Accessing RevTr Data in BigQuery
Before analyzing reverse traceroute results, the first step is gaining access to the data. M-Lab collects raw reverse traceroute measurements and makes them publicly available through BigQuery. Subscribe to M-Lab’s BigQuery datasets via the access instructions. The reverse traceroute measurements are stored in the measurement-lab.revtr_raw project.
The main table, revtr1, contains one row per reverse traceroute, with metadata about the client and vantage points, as well as the measured reverse path. Additional tables in the project support the construction of these paths, as discussed earlier, by providing intermediate measurements:
- trace1: Stores traceroutes from M-Lab servers to clients. These are always run first and serve as a baseline for reverse path construction.

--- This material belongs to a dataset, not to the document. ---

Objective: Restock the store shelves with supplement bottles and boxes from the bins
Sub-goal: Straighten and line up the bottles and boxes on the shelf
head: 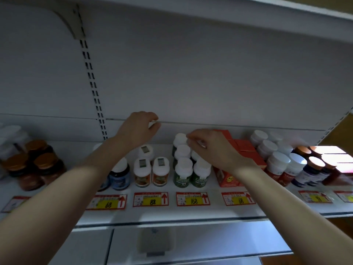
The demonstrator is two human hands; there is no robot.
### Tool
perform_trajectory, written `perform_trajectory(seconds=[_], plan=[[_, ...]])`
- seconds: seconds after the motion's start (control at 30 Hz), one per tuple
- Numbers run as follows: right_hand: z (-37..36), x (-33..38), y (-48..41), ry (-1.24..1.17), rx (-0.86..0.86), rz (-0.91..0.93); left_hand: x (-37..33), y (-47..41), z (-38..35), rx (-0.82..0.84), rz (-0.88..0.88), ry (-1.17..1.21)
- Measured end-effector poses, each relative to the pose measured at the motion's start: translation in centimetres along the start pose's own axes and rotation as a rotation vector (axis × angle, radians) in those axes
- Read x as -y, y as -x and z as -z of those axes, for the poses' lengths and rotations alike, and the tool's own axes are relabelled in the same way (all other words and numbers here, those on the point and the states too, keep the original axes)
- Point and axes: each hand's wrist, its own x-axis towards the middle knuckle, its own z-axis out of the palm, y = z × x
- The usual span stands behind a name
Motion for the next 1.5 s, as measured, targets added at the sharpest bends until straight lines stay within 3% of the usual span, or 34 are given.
perform_trajectory(seconds=[0.27, 0.43, 0.57, 0.67, 1.5], plan=[[-3.8, 6.2, -0.7, 0.016, 0.144, -0.118, 6.0, 4.8, 5.0, 0.051, -0.057, -0.021], [-5.4, 6.7, -1.2, 0.200, 0.332, -0.259, 6.3, 6.9, 5.0, 0.194, -0.199, -0.041], [-5.7, 6.3, -1.7, 0.275, 0.406, -0.278, 4.0, 6.3, 2.8, 0.420, -0.201, -0.232], [-6.3, 5.7, -2.2, 0.281, 0.458, -0.273, 3.4, 6.0, 1.3, 0.444, -0.252, -0.271], [-7.5, 3.6, -2.3, 0.227, 0.457, -0.153, 3.4, 6.1, -0.6, 0.503, -0.209, -0.239]])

- traceatlas1: Contains a global atlas of traceroutes from diverse RIPE Atlas probes to M-Lab servers. RevTr uses this atlas to identify path intersections and stitch together partial reverse paths.
- ping1: Includes both standard pings and Record-Route pings. These are used to estimate latency and, in the case of RR, to reveal intermediate hops along the reverse path.
- rankedspoofers1: Ranks available vantage points by proximity to the target, helping the system select the best vantage point for each spoofed RR probe.
You will not need all of these tables for most use cases, but they’re useful for debugging, validation, or deeper analysis of path construction. Feel free to contact us if you’re working on a project that requires one of those.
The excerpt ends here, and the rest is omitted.